13.5.25

Combatemos Ventura calando os seus alvos?

 


«Pelo país inteiro, uma comunidade tem-se manifestado contra o homem que, desde que fundou um partido, a tem usado para o voto alimentado por um ódio tão antigo como a existência do povo cigano. Um filão extraordinário, apesar dos ciganos não representarem 1% da população. Um ódio que passou da sociedade para o espaço público. Hoje, canais de televisão referem a etnia de um criminoso, se for cigano, esquecendo-se sempre de falar dela se for branco. Talvez por se acreditar que os brancos não têm etnia. São só portugueses “normais”.

Não é a primeira vez que a campanha de um partido é “perseguida” por um grupo que o contesta. Aconteceu com os lesados do BES, com os professores e, um pouco mais complicado, com os polícias. Desde que cumpram a lei – alguns não a cumpriram e devem ser legalmente penalizados – os ciganos têm direito à sua voz e à sua defesa. E nós não temos direito de dizer que continuem a ser humilhados e insultados em silêncio, com a cumplicidade de quem acha que defender estes cidadãos portugueses custa votos.

Muitos consideram, provavelmente com razão, que esta ação concertada está a dar muitos votos ao Chega. Há até quem acredite, porque acredita que os ciganos estão genericamente à venda, que isto é manobra do próprio partido. Uma novidade: os ciganos, como todos os portugueses, têm redes sociais, grupos de WhatsApp e uma facilidade tão grande de se organizarem como qualquer outra comunidade. Outra: sentem os insultos constantes, a culpabilização coletiva e o racismo como qualquer outro grupo sentiria e, como qualquer outro grupo, são impelidos a manifestarem a sua justa revolta.

As considerações táticas quanto às consequências destes protestos estarão certíssimas, mas não se pode esperar que qualquer grupo se veja a si mesmo como um embaraço coletivo, sentindo, em momentos sensíveis, dever de se calar para não beneficiar quem o ataca. É natural que quem é insultado há anos, perante a passividade de quase todos, não seja dado a grandes taticismos. Limitam-se a fazer-se ouvir, como se fazem ouvir os pensionistas que abordam Montenegro. A dificuldade em compreendê-lo resulta da sua subalternização, mesmo aos olhos dos que supostamente os defendem: deviam, pelo menos até às eleições, calarem-se para não dar armas a quem os usa.

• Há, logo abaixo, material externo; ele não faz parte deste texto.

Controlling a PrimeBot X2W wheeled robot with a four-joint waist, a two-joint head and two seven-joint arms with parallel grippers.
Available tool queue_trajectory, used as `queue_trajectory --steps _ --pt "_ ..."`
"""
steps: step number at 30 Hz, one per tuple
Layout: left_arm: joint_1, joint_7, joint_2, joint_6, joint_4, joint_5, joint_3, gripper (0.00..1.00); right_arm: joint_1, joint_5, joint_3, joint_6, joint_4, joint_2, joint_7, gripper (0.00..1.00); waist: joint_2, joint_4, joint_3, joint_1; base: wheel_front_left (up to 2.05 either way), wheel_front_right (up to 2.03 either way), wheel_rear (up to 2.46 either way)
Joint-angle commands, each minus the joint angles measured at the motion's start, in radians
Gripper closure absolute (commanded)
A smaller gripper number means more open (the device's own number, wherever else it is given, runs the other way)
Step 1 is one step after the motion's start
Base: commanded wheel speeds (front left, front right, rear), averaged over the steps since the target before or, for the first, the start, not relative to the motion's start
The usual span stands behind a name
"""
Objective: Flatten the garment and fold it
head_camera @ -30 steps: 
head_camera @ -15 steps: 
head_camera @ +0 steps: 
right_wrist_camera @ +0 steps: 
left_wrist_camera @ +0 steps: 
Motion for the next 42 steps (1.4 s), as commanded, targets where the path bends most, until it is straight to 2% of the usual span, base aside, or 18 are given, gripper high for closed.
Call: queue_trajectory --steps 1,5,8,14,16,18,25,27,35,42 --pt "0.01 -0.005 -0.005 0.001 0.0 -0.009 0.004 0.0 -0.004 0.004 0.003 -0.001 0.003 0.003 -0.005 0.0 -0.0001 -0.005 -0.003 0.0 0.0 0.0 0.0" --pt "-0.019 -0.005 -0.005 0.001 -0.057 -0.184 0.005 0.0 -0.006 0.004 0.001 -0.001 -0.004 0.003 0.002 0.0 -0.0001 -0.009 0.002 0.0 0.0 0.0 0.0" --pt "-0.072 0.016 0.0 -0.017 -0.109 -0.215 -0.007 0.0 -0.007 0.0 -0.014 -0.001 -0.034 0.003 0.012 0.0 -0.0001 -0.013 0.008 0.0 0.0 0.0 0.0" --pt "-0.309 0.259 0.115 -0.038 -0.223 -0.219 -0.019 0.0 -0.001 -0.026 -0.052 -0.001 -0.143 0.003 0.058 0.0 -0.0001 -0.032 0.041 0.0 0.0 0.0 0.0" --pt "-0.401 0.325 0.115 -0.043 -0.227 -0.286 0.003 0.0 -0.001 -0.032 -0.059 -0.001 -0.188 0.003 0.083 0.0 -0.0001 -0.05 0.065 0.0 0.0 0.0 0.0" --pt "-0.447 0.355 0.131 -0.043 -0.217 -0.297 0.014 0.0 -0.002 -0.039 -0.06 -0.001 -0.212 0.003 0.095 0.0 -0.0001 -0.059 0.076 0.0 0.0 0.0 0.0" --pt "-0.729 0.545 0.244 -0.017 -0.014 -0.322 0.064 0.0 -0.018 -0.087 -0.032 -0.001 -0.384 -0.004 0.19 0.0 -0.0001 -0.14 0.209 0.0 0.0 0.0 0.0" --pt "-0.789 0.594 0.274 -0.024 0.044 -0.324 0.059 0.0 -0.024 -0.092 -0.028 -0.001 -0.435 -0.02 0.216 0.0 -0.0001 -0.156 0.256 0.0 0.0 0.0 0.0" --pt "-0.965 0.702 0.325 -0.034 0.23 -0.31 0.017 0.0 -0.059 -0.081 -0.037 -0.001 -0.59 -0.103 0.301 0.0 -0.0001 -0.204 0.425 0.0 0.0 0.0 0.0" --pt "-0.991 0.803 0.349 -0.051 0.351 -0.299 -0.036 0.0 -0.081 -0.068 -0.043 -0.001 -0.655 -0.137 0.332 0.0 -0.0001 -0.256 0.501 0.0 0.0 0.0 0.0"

Sim, é provável que os protestos dos ciganos dêem votos ao Chega. Assim como as greves de serviços públicos ou as polémicas em torno da comunidade LGBT, incompreensíveis para muitos cidadãos. Mas a ideia de que os ciganos devem ficar calados, os trabalhadores não devem fazer greves, as minorias sexuais não devem ser escandalosas para não fazer crescer o Chega, parecendo acertada do ponto de vista tático, apenas garante que o Chega cumprirá a sua função: instalar o medo e cercar os alvos que escolhe com um muro de silêncio.

Não preciso de repetir o estafado poema sobre os que foram sendo catados pelos nazis, perante a passividade de todos, até já não haver ninguém para defender quem se calou. Acreditem que, em nome de valores que pareciam mais altos, também não era conveniente defender os judeus (hoje poupados pela direita do ódio, por serem instrumentais para alimentar outros ódios), os ciganos ou os gays.

É-me indiferente se, ao combater processos de estigmatização, insulto e culpabilização coletiva, estou desligado do sentimento maioritário e popular. Basta conhecer a história para saber que, em momentos sombrios como os que vivemos, raramente a decência é maioritária. Se fosse, muitas teriam sido as tragédias que nunca teriam acontecido. Nada disto é novo. Só que, no fim, defender apenas os nossos para fazer frente aos que acreditam num país só para os nossos apenas nos dá a ilusão de combate enquanto lhes damos razão.

O que tem de ser dito é que, como se percebe pelo caos que cria à sua volta, Ventura é fator de instabilidade e conflito. E que nenhum país se constrói sobre a incomunicabilidade e o ódio de que ele se alimenta. O que há para dizer é o que a decência básica manda dizer, sem pedirmos que parte do país se esconda para não lhe dar pasto.»